# [Problem to work on]
Go over the lines below, and when one contains the word "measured", copy it.

# [Data segment]
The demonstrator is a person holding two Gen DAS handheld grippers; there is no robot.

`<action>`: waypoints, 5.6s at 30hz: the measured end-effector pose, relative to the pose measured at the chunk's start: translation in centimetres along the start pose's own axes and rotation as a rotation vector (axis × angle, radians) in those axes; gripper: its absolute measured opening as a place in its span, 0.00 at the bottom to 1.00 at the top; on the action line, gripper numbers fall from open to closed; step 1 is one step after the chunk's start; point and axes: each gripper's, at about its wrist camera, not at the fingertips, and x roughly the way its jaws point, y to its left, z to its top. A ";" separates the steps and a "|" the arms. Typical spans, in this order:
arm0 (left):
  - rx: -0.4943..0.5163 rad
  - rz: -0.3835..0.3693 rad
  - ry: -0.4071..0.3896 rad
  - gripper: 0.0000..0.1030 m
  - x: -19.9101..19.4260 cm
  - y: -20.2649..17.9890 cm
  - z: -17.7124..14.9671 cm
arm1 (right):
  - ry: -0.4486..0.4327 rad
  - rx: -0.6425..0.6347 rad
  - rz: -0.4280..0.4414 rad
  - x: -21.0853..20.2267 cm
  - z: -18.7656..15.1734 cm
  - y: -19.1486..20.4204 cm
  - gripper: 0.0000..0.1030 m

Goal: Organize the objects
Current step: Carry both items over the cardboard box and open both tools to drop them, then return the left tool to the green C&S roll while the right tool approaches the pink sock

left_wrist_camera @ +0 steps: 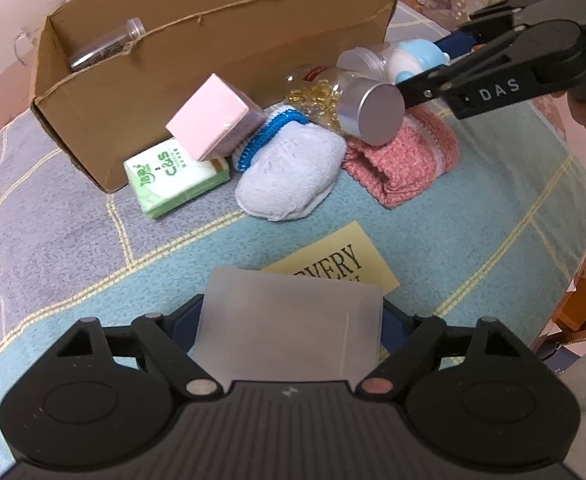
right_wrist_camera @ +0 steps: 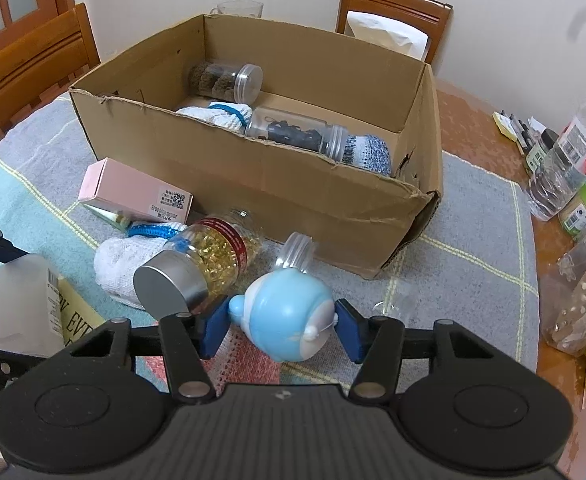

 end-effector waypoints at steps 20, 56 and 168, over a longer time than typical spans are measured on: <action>-0.109 0.077 -0.021 0.83 -6.9 5.1 -0.2 | -0.022 -0.001 0.084 -2.9 0.9 -1.5 0.59; -0.072 0.138 -0.259 0.83 -10.0 11.6 23.2 | -0.178 -0.007 0.076 -4.9 10.8 -6.7 0.68; -0.319 0.151 -0.188 0.97 1.3 16.0 -0.2 | 0.004 0.242 -0.100 3.4 -4.6 4.6 1.00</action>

# [Exercise answer]
`<action>`: waypoints, 5.6s at 30hz: the measured end-effector pose, relative to the pose measured at the chunk's start: translation in centimetres along the start pose's own axes and rotation as a rotation vector (axis × angle, radians) in those axes; gripper: its absolute measured opening as a place in its span, 0.00 at the bottom to 1.00 at the top; on the action line, gripper numbers fall from open to closed; step 1 is one step after the chunk's start; point and axes: each gripper's, at about its wrist camera, not at the fingertips, and x roughly the way its jaws point, y to its left, z to its top. A ";" separates the steps and a "|" the arms. Typical spans, in this order:
 end-effector waypoints at steps 20, 56 and 168, over a longer time than typical spans are measured on: <action>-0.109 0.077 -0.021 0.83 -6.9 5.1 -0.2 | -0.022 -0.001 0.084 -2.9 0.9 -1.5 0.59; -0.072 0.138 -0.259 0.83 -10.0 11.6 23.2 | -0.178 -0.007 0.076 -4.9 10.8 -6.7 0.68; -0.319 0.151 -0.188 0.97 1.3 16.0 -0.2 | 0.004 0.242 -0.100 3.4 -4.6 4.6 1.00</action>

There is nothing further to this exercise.